As I alluded to in yesterdays post, buying a brand new car is a poor choice. Cars depreciate quickly and with every time you drive them. They lose a lot of their value when you drive them off of the lot too so if you need a car, don’t buy new!
Lots of people, particularly students I think, believe that their only option is to buy new to take advantage of financing and leasing deals that are available on new cars, but that’s not the case. You also have the option to buy used, even if you don’t have the upfront cash for it.
I know what it’s like to be low on cash (each and every semester I have to shell out thousands of dollars for tuition! And then I get hit hard with textbook fees!) but you still have options with buying used.
Take Public Transportation Until you Have Enough Saved
Many students actually don’t need a car.

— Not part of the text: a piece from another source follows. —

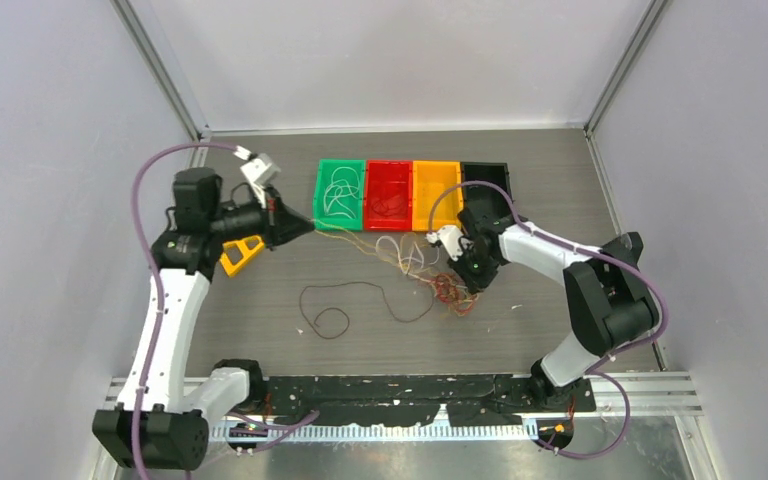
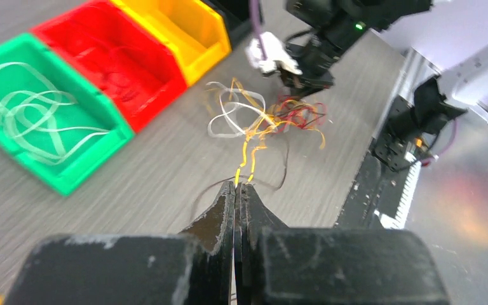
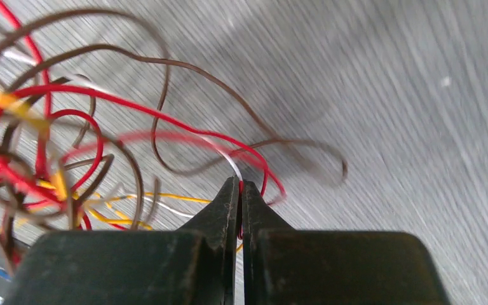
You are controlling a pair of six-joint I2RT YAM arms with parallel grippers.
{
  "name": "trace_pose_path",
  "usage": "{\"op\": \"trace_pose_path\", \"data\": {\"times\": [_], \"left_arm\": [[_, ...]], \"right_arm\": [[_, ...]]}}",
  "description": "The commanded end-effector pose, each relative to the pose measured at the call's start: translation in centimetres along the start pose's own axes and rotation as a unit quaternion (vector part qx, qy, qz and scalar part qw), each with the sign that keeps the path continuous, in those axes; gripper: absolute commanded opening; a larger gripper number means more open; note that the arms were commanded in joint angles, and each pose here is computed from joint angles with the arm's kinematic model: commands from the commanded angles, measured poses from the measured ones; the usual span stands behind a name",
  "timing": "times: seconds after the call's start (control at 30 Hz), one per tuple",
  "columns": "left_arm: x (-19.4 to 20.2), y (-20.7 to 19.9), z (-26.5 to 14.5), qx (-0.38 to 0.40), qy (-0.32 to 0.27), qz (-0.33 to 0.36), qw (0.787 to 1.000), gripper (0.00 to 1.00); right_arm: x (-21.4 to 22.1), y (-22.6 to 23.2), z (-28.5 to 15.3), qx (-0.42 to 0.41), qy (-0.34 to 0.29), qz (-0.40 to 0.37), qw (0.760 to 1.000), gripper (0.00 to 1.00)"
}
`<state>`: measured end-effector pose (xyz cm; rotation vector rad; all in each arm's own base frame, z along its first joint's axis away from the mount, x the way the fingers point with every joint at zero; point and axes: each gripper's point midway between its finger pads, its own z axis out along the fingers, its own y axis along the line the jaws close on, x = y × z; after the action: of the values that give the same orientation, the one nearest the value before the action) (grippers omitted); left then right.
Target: Untangle the cables
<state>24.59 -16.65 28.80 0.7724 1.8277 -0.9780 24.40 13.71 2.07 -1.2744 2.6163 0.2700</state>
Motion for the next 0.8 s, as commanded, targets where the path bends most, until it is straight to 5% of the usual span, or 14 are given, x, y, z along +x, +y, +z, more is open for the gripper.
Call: {"op": "trace_pose_path", "data": {"times": [0.0,0.5,0.63,0.77], "left_arm": [[-2.8,-0.2,-4.7,-0.021,-0.047,0.018,0.999,0.00],[-10.8,6.1,-16.6,-0.218,-0.154,0.036,0.963,0.00],[-10.7,8.4,-18.8,-0.255,-0.157,0.008,0.954,0.00],[-8.9,7.4,-17.4,-0.215,-0.136,0.000,0.967,0.00]], "right_arm": [[3.5,-1.6,-1.3,0.030,0.037,-0.026,0.999,0.05],[8.9,-2.8,-1.2,0.048,0.087,-0.062,0.993,0.06],[10.3,-4.3,-1.8,0.059,0.097,-0.062,0.992,0.05],[10.1,-4.9,-2.6,0.066,0.087,-0.063,0.992,0.05]]}}
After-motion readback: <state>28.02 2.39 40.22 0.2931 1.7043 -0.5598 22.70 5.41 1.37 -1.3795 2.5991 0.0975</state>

One good option to buying a used car if you don’t have the cash right away is to save up money until you do have enough saved.
Take public transportation until that time. While it might be inconvenient it’s still a foolproof way of getting in the car you want. Plus you’ll probably be so motivated by having to sit on a bus that you’ll make money faster and it will be very gratifying when you do have your car.

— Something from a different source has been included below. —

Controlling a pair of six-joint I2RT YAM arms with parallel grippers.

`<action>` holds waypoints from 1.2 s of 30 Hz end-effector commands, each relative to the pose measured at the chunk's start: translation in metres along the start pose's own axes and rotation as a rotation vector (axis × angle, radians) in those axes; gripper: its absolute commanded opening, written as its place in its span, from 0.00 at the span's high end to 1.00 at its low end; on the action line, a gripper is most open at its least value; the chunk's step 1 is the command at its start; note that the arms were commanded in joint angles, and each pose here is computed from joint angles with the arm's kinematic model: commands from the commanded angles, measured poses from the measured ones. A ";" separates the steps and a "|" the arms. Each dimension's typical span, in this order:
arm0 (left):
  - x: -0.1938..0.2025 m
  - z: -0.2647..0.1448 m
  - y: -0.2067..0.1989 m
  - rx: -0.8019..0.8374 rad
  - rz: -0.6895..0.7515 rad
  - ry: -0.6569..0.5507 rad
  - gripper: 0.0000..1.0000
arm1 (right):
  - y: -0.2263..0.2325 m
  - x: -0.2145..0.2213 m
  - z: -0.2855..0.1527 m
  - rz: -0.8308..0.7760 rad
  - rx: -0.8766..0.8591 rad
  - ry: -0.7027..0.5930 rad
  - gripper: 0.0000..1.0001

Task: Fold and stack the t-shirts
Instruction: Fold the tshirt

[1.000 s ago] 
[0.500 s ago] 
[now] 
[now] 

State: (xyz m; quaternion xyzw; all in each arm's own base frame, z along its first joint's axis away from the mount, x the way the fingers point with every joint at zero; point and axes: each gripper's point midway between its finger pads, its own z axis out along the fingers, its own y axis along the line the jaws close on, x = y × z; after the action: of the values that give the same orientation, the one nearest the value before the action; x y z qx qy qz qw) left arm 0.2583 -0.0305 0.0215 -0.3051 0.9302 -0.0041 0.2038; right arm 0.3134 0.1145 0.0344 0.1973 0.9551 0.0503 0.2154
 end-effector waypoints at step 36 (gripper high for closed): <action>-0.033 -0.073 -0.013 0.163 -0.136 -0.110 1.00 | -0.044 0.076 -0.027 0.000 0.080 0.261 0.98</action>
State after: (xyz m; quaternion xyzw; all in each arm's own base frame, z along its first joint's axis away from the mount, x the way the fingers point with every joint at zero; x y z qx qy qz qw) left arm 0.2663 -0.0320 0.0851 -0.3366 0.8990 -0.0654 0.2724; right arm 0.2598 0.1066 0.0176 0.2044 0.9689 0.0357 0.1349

Don’t Buy Any Old Used Car
Just because you can afford the car, doesn’t mean it’s the right one for you. If you have to wait for a little while to save up some extra cash so you can get a better car, do it!

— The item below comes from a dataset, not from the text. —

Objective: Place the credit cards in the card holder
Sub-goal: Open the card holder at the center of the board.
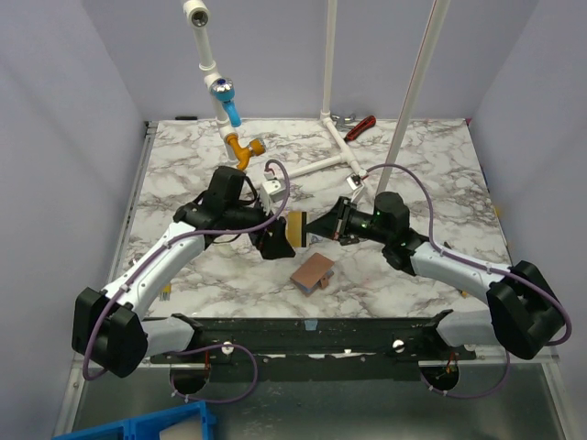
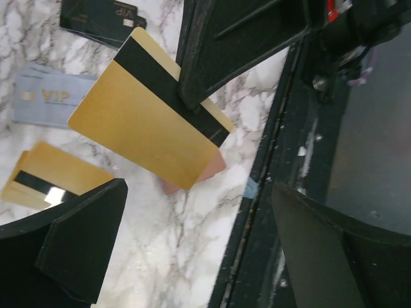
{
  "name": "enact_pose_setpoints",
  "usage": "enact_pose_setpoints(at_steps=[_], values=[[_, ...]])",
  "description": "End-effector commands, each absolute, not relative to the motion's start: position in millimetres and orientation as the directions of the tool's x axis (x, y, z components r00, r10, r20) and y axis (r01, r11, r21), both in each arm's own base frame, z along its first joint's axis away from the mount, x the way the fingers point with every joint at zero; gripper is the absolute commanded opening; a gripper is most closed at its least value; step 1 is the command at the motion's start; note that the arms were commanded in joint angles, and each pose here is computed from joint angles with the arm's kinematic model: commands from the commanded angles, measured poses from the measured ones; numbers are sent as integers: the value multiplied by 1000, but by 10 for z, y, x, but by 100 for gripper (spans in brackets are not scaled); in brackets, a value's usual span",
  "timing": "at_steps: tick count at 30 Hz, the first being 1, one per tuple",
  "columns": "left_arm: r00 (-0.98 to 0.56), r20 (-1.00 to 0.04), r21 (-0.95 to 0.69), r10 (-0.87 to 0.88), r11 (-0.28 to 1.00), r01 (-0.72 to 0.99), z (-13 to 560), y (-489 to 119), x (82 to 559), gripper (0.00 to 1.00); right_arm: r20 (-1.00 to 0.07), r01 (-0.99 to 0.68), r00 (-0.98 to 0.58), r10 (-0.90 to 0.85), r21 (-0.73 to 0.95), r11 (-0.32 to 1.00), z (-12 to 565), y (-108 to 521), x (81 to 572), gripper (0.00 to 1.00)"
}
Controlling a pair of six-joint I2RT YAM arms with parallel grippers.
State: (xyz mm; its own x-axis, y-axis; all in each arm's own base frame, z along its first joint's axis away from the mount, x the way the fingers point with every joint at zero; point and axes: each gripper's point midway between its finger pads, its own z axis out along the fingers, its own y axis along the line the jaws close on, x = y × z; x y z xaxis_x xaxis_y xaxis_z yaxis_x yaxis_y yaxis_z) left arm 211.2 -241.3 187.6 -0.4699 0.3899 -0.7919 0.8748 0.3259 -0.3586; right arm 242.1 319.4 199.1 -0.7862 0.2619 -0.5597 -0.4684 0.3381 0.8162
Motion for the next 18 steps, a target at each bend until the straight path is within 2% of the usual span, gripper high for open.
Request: enact_pose_setpoints(at_steps=[1, 6, 12, 15, 18], values=[[-619, -746, -581, 246, 214, 785, 2209, -2515, 1933, 99, -577, -504, -785, 227, 807, 309, 2102, 3206, 2356, 1], [-707, -689, -695, 162, 130, 707, 2355, -2470, 1948, 96, -575, -529, -785, 232, 816, 235, 2287, 3264, 2319, 1], [-739, -660, -730, 132, 121, 673, 2295, -2428, 1984, 87, -565, -540, -791, 235, 825, 166, 2378, 3313, 2284, 1], [-745, -656, -739, 120, 100, 667, 2338, -2418, 1989, 78, -565, -540, -787, 247, 825, 166, 2382, 3314, 2305, 1], [-756, -645, -753, 111, 78, 653, 2372, -2416, 1984, 63, -557, -533, -793, 249, 831, 160, 2365, 3340, 2334, 1]])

Buying a beater can put you in the exact same situation, just in a few months from now, instead of right now. Your future self will thank you for forgoing that junk car and waiting for a better one.
Do your research – for instance use Kelley Blue Book – to really look at what a car should be worth. If they are selling it way less than that, there is something wrong!
Get a Car Loan
Typically, private sales are a better way to save money on a car, by buying it off of (for instance) Craigslist. Car loans are available through some banks and private car loan brokers.
The interest rate on car loans may not be as bad as you think, either. Of course save up as much as possible before you have to take out a loan but if a small loan (with hopefully a lower interest rate) is what is between you and a reliable car that will last you for years, it might be worth it. To see rates on car loans click here.
Buy at a Dealer
This is the least preferable option to get you in a car, because dealers not only can be shady and have higher prices, but they also offer financing usually at higher interest rates.
Only use this option if you are in a true bind, but exhaust the other ones first!
It’s not impossible to get into a car you want if you don’t have the cash upfront, it’s just preferable that you do!